> [Exercise details]:
Provide only the number of lines below in which the string "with" occurs.

* * *

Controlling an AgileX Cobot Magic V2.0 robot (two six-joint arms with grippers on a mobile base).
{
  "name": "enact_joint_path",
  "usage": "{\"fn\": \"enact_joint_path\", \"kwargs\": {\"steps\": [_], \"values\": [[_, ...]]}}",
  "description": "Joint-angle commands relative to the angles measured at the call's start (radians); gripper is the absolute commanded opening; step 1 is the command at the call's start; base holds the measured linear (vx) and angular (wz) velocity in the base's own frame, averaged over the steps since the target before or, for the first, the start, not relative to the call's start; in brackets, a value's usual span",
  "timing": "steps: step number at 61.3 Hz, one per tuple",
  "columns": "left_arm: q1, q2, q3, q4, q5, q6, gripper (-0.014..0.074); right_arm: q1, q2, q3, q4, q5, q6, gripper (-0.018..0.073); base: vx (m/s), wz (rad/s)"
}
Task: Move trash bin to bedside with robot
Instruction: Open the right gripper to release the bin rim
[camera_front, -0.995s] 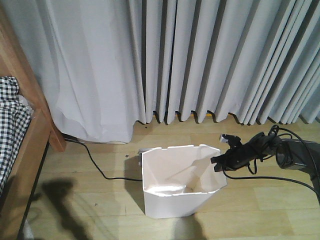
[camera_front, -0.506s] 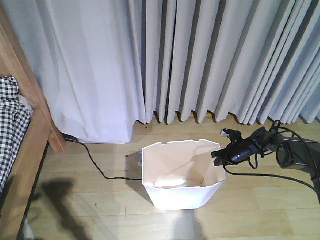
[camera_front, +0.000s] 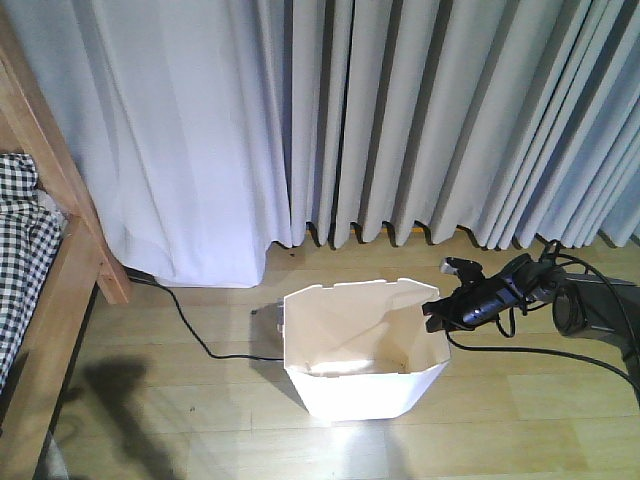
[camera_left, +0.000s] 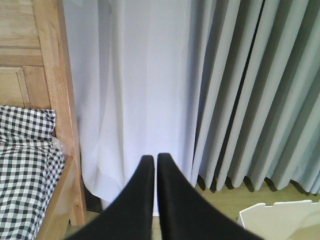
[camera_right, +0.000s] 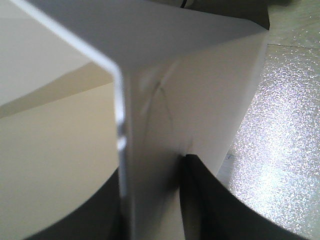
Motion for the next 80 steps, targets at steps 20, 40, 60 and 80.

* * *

> [Output of the task]:
2